How does the bird act when inside his cage? Does it try to bite?*


----------



## Mr. Mackey (Jan 27, 2014)

He has never tried to bite anyone. I've watched him peck at the dog but it was more of a "Get out of my face!" Peck. When he is in the cage it's usually just for sleeping, but once I leave him in there and not cover him, He starts jumping on the walls of the cage. Also he won't even let me get close enough with my hand to feed him from it.


----------



## spirit wings (Mar 29, 2008)

He coming from a feral state may be from a long line of feral hatched birds and has lost his domestic characcter traits. this bird is probably a good candidate for a slow release back to where he was hatched and where there is a flock. esp if you don't plan on getting him or her a pigeon mate. pigeons are flock birds and keep the same mate. he will have to learn to forage like his relatives. All pigeons when mature are standoffish..even domestic ones.


----------



## Mr. Mackey (Jan 27, 2014)

spirit wings said:


> He coming from a feral state may be from a long line of feral hatched birds and has lost his domestic characcter traits. this bird is probably a good candidate for a slow release back to where he was hatched and where there is a flock. esp if you don't plan on getting him or her a pigeon mate. pigeons are flock birds and keep the same mate. he will have to learn to forage like his relatives. All pigeons when mature are standoffish..even domestic ones.

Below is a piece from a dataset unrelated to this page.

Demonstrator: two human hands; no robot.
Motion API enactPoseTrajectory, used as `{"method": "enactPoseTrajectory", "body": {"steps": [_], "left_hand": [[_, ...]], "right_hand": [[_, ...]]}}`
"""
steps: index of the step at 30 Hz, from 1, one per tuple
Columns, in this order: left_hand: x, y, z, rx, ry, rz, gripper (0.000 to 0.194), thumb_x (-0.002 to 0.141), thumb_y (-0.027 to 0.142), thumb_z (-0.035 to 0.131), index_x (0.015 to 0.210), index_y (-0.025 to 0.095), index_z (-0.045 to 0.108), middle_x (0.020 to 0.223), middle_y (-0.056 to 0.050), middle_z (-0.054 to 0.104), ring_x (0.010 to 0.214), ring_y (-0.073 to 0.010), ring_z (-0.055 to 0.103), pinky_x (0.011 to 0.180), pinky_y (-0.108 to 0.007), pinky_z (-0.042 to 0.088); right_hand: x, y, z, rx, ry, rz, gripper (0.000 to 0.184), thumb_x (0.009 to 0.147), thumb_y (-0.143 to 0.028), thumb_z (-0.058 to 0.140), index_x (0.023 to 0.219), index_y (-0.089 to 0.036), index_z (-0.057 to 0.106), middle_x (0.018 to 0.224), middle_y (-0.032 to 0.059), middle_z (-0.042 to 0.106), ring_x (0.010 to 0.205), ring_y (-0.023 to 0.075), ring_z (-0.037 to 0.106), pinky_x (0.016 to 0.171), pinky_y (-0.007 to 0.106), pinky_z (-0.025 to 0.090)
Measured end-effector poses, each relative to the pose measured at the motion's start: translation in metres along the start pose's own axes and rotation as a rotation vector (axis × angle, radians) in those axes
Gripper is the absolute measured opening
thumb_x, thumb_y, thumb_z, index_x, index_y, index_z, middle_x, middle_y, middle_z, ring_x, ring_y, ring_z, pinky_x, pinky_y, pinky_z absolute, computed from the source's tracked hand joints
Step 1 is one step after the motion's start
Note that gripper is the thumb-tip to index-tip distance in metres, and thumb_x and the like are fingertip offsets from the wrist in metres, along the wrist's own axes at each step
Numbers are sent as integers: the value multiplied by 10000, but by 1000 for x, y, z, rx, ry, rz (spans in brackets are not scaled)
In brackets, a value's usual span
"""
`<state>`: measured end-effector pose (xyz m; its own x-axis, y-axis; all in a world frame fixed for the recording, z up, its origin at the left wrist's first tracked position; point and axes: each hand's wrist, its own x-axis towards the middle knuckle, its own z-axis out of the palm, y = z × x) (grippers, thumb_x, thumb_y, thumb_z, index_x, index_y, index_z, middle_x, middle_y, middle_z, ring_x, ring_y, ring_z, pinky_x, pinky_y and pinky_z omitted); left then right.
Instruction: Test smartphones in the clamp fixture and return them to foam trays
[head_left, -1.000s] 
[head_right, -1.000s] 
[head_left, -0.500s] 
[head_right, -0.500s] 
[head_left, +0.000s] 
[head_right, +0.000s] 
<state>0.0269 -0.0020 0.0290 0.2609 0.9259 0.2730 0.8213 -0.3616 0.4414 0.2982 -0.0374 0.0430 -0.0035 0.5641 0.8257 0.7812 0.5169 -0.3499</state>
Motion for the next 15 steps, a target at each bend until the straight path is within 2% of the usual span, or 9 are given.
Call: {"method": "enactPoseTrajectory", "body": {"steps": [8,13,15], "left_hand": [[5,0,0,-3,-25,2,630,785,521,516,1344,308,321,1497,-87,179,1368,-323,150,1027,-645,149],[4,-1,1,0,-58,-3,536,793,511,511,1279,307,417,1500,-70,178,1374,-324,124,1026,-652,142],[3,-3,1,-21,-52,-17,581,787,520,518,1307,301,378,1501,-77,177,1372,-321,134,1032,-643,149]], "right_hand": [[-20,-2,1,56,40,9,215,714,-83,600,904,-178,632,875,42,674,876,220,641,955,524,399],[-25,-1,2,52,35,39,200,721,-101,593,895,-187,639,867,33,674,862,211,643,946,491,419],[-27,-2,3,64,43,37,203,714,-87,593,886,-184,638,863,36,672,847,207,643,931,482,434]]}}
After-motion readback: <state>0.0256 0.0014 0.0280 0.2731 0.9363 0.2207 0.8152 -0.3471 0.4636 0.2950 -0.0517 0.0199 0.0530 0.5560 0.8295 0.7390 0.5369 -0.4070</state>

I thought about bringing him back to where I found him cause there were pigeons there, but recently they've all gone. My co worker told me that someone came in a shot them with a BB gun over the weekend. To spite me cause I showed such a fondness for the pigeons that lived in our building and rescued the baby (Mack). So now I really won't bring him back cause I'm sure he'll have the same fate. I want him to live a happy life as a wild bird, but I also want him to visit. I'm completely stressed over his distance from me. My significant other thinks I'm crazy over a "dirty pigeon". Keeps insisting I should set him free. I love him. The last thought in my head honestly is setting him free when he's been in my care since about 3 weeks old. Also he still chirps like a little baby when I put out food for him. I don't know what to do.


----------



## Mr. Mackey (Jan 27, 2014)

Skyeking said:


> *Your pigeon is still the same bird, he/she is just grown up and adjusting to a human world as best as possible. Have you tried hand feeding him/her? Try that, and only feed from your hand, he/she will soften up a little. As the bird matures, more of his/her personality will come out and the bird will mellow a bit.
> 
> How does the bird act when inside his cage? Does it try to bite?*


He tried to bite me today when I put him in his cage. He also is transitioning from chirping to cooing.


----------



## Skyeking (Jan 17, 2003)

*This may be a male pigeon, it may be a little early to tell. It is an absolute compliment when they try to bite you, they are feeling good and protecting their territory and looks at you as his/her equal.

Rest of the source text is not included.